» **Task goal**:
With the pictures left out, every record must be reproduced exactly.

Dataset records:
▶

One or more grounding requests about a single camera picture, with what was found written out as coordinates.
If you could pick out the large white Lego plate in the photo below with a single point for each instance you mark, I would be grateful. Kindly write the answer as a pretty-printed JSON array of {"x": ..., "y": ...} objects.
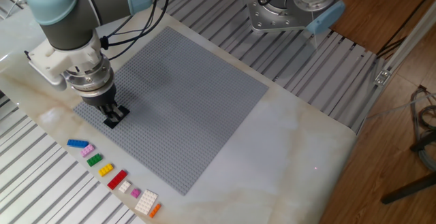
[{"x": 146, "y": 202}]

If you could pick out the blue Lego brick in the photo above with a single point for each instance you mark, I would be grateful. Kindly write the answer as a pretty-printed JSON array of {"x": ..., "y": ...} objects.
[{"x": 77, "y": 143}]

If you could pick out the black stand leg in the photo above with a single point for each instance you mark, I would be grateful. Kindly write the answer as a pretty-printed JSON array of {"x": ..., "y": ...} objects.
[{"x": 408, "y": 188}]

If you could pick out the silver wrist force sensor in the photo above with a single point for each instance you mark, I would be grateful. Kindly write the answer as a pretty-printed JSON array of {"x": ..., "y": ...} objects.
[{"x": 92, "y": 81}]

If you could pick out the light pink Lego brick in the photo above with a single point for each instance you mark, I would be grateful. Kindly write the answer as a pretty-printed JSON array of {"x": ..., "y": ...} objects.
[{"x": 87, "y": 150}]

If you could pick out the small magenta Lego brick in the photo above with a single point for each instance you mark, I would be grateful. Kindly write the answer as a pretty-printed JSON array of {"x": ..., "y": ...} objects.
[{"x": 135, "y": 193}]

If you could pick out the green Lego brick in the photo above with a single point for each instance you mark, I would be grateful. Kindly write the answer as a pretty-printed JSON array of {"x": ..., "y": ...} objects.
[{"x": 94, "y": 160}]

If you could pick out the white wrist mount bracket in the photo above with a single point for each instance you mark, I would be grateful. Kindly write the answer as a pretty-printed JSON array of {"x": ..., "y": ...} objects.
[{"x": 68, "y": 59}]

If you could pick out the glossy marble pattern mat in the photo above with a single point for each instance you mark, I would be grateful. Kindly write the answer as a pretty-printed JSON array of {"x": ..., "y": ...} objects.
[{"x": 272, "y": 169}]

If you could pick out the small white Lego brick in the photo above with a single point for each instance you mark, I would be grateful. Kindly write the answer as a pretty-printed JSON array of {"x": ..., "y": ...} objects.
[{"x": 124, "y": 186}]

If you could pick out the black Lego plate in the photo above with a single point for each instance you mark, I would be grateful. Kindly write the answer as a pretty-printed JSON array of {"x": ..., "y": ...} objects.
[{"x": 109, "y": 124}]

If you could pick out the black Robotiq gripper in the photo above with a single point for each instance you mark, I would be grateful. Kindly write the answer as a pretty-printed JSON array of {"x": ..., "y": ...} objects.
[{"x": 100, "y": 99}]

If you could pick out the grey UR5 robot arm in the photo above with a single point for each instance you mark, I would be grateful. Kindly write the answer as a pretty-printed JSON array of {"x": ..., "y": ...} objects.
[{"x": 68, "y": 30}]

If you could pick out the grey Lego baseplate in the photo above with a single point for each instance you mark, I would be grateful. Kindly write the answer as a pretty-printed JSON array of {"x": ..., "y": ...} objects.
[{"x": 187, "y": 115}]

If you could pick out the orange Lego brick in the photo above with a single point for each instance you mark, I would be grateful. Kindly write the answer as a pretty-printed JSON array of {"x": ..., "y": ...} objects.
[{"x": 155, "y": 210}]

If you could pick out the red Lego brick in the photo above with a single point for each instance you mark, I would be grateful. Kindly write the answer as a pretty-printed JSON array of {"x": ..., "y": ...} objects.
[{"x": 117, "y": 179}]

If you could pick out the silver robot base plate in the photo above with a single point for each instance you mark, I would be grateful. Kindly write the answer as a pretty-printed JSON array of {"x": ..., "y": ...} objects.
[{"x": 269, "y": 19}]

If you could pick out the aluminium frame bar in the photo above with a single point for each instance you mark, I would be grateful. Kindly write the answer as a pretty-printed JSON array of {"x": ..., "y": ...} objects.
[{"x": 408, "y": 40}]

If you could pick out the yellow Lego brick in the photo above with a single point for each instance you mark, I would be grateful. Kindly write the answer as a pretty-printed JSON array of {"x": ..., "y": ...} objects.
[{"x": 106, "y": 170}]

◀

» **Task solution**:
One or more grounding requests about a single camera picture, with what was found written out as coordinates.
If you could pick out the large white Lego plate in the photo below with a single point for each instance you mark, I would be grateful. Kindly write the answer as a pretty-printed JSON array of {"x": ..., "y": ...} objects.
[{"x": 146, "y": 202}]

If you could pick out the blue Lego brick in the photo above with a single point for each instance you mark, I would be grateful. Kindly write the answer as a pretty-printed JSON array of {"x": ..., "y": ...} objects.
[{"x": 77, "y": 143}]

If you could pick out the black stand leg in the photo above with a single point for each instance you mark, I would be grateful. Kindly write the answer as a pretty-printed JSON array of {"x": ..., "y": ...} objects.
[{"x": 408, "y": 188}]

If you could pick out the silver wrist force sensor in the photo above with a single point for each instance you mark, I would be grateful. Kindly write the answer as a pretty-printed JSON array of {"x": ..., "y": ...} objects.
[{"x": 92, "y": 81}]

If you could pick out the light pink Lego brick in the photo above with a single point for each instance you mark, I would be grateful. Kindly write the answer as a pretty-printed JSON array of {"x": ..., "y": ...} objects.
[{"x": 87, "y": 150}]

If you could pick out the small magenta Lego brick in the photo above with a single point for each instance you mark, I would be grateful. Kindly write the answer as a pretty-printed JSON array of {"x": ..., "y": ...} objects.
[{"x": 135, "y": 193}]

If you could pick out the green Lego brick in the photo above with a single point for each instance you mark, I would be grateful. Kindly write the answer as a pretty-printed JSON array of {"x": ..., "y": ...} objects.
[{"x": 94, "y": 160}]

If you could pick out the white wrist mount bracket in the photo above with a single point for each instance you mark, I would be grateful. Kindly write the answer as a pretty-printed JSON array of {"x": ..., "y": ...} objects.
[{"x": 68, "y": 59}]

If you could pick out the glossy marble pattern mat in the photo above with a single point for each instance you mark, I would be grateful. Kindly write the answer as a pretty-printed JSON array of {"x": ..., "y": ...} objects.
[{"x": 272, "y": 169}]

If you could pick out the small white Lego brick in the photo above with a single point for each instance you mark, I would be grateful. Kindly write the answer as a pretty-printed JSON array of {"x": ..., "y": ...} objects.
[{"x": 124, "y": 186}]

If you could pick out the black Lego plate in the photo above with a single point for each instance you mark, I would be grateful. Kindly write the answer as a pretty-printed JSON array of {"x": ..., "y": ...} objects.
[{"x": 109, "y": 124}]

If you could pick out the black Robotiq gripper in the photo above with a single point for each instance you mark, I would be grateful. Kindly write the answer as a pretty-printed JSON array of {"x": ..., "y": ...} objects.
[{"x": 100, "y": 99}]

If you could pick out the grey UR5 robot arm in the photo above with a single point for each instance you mark, I would be grateful. Kindly write the answer as a pretty-printed JSON array of {"x": ..., "y": ...} objects.
[{"x": 68, "y": 30}]

If you could pick out the grey Lego baseplate in the photo above with a single point for each instance you mark, I would be grateful. Kindly write the answer as a pretty-printed JSON array of {"x": ..., "y": ...} objects.
[{"x": 187, "y": 115}]

If you could pick out the orange Lego brick in the photo above with a single point for each instance you mark, I would be grateful. Kindly write the answer as a pretty-printed JSON array of {"x": ..., "y": ...} objects.
[{"x": 155, "y": 210}]

If you could pick out the red Lego brick in the photo above with a single point for each instance you mark, I would be grateful. Kindly write the answer as a pretty-printed JSON array of {"x": ..., "y": ...} objects.
[{"x": 117, "y": 179}]

If you could pick out the silver robot base plate in the photo above with a single point for each instance you mark, I would be grateful. Kindly write the answer as a pretty-printed JSON array of {"x": ..., "y": ...} objects.
[{"x": 269, "y": 19}]

If you could pick out the aluminium frame bar in the photo above with a single point for each instance you mark, I would be grateful. Kindly write the answer as a pretty-printed JSON array of {"x": ..., "y": ...} objects.
[{"x": 408, "y": 40}]

If you could pick out the yellow Lego brick in the photo above with a single point for each instance you mark, I would be grateful. Kindly write the answer as a pretty-printed JSON array of {"x": ..., "y": ...} objects.
[{"x": 106, "y": 170}]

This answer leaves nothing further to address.